Taseko fights for New Prosperity, files second judicial review application

Despite having been rejected by the federal government twice, Taseko Mines (TSX:TKO) isn't giving up on its proposed $1.5 billion New Prosperity copper and gold project in British Columbia.

This week Taseko filed a second application for judicial review asking the Federal Court to nullify Environment Minister Leona Aglukkaq's rejection of New Prosperity.

In a statement sent out Wendesday, the company claims that the project was not evaluated "in a fair, open and transparent manner," and that government officials held "inappropriate closed door meetings with opponents of the proposed mine without Taseko’s knowledge or informing the Company of the content of those meetings."

"Taseko maintains it had a legitimate expectation that if any third‐party representations were made to the federal government concerning the project after the Panel Review was complete that Taseko would be afforded an opportunity to make responses to those submissions. The Company was never given that opportunity."

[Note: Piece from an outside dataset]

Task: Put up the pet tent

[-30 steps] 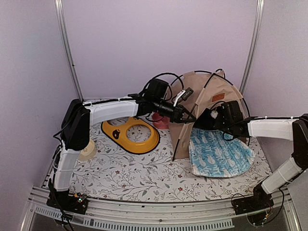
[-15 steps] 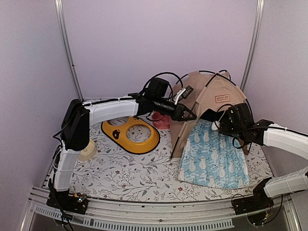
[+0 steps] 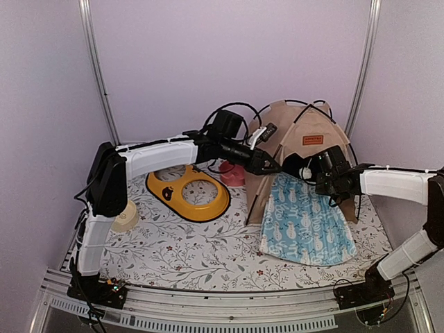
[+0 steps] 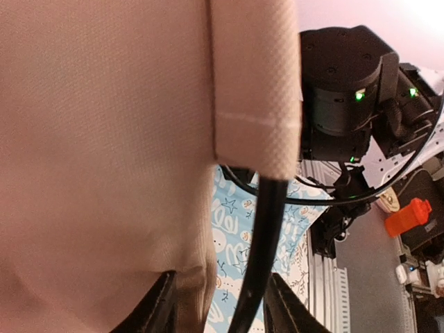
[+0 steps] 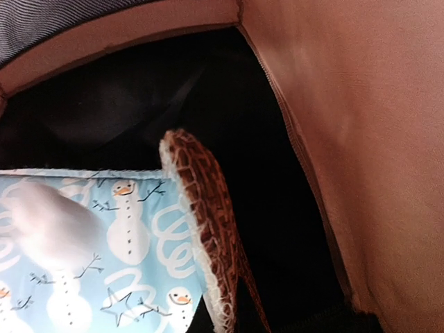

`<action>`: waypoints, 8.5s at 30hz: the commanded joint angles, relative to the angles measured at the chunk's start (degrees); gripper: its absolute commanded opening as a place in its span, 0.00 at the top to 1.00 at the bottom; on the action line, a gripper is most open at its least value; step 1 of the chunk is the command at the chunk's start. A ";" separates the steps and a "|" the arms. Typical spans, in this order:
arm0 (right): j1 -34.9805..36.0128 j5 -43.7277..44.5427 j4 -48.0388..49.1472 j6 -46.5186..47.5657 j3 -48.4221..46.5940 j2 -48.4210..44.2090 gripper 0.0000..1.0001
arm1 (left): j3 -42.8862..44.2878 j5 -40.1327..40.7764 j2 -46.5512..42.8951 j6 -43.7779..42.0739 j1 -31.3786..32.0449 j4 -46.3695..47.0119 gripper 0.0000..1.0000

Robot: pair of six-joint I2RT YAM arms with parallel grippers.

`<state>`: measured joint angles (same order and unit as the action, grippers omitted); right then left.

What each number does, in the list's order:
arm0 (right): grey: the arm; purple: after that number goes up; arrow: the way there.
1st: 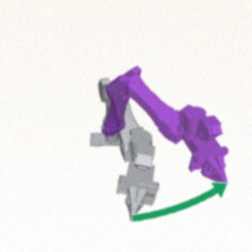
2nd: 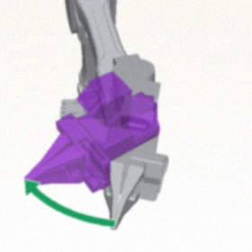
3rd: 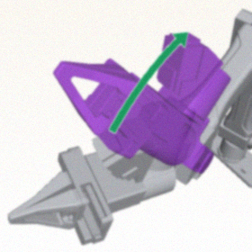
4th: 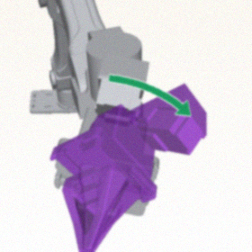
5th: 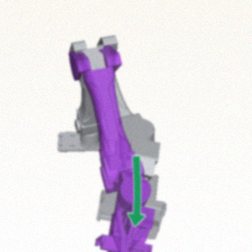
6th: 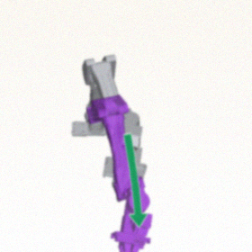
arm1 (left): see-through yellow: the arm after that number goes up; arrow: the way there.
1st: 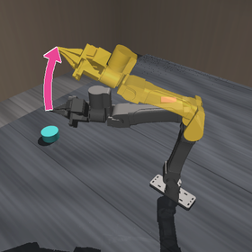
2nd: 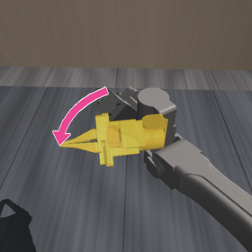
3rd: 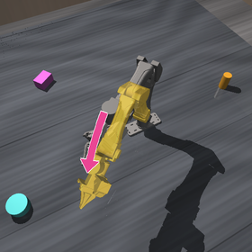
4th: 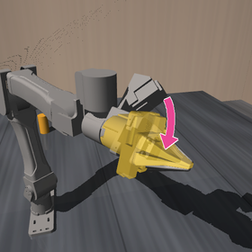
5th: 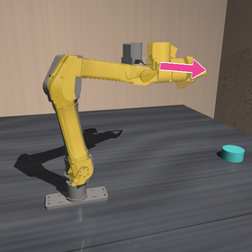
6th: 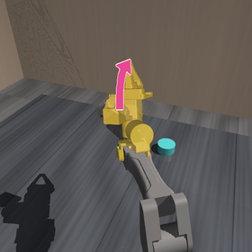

CEO Russ Hallbauer said that going to court is the only "reasonable option" the company has.

Last October a review panel from Natural Resource Canada (NRCan) concluded that Taseko's proposed mine would pose "several significant adverse environmental effects." The panel's assessment was sent to the federal Minister of the Environment to be used in deciding whether or not to approve the plans.

Taseko strongly objected to the panel's findings, claiming that NRCan had made an 'outrageous' error when assessing the project.

According to the company, the panel based its report on a tailings storage facility design that did not correspond with what the miner actually proposes to use.

Shortly after the assessment was released Taseko filed a judicial review application to try and block the scathing report from being used in the federal review process. The latest application will address the government's actual decision.